# ACTIVITY
Each line of the data that includes "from" must be copied.

# DATA EXCERPT
================================

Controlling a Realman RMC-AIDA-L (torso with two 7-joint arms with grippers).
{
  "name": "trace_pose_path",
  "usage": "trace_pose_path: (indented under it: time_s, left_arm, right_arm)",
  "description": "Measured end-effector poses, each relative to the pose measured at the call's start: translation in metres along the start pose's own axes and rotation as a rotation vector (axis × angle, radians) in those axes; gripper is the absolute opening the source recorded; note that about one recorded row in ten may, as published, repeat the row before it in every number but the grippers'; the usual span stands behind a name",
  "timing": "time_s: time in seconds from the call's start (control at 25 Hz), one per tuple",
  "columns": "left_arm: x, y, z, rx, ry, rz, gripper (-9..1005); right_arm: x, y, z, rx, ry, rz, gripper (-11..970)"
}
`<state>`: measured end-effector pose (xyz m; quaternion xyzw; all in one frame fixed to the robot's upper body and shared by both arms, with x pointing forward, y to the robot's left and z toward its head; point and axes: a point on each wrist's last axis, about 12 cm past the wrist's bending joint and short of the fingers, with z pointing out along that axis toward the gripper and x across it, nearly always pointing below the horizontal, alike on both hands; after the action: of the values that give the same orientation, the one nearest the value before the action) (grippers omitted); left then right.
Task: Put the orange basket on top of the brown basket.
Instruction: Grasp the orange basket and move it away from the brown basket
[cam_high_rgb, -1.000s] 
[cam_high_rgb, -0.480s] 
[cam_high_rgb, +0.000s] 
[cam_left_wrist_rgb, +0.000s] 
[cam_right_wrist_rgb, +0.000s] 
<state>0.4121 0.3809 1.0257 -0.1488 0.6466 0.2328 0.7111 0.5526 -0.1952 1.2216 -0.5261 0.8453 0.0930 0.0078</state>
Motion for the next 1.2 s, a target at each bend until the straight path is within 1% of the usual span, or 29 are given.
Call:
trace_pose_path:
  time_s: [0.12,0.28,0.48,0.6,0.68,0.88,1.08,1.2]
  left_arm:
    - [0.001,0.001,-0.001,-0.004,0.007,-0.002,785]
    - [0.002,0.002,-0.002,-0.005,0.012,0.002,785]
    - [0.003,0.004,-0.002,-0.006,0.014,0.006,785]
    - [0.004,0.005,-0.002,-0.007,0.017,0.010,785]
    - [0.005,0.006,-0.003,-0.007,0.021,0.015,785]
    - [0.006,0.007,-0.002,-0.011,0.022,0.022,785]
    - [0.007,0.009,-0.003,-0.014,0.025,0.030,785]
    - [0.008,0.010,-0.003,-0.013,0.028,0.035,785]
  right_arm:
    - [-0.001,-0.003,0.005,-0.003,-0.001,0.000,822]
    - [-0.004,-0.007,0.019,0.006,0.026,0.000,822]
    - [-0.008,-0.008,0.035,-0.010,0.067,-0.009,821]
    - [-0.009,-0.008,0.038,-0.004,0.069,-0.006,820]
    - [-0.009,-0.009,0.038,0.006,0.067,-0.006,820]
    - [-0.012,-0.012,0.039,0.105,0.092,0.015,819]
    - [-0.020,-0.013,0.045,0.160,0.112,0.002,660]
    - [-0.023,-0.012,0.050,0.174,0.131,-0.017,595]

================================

# RESPONSE FOR THIS EXERCISE
  "timing": "time_s: time in seconds from the call's start (control at 25 Hz), one per tuple",
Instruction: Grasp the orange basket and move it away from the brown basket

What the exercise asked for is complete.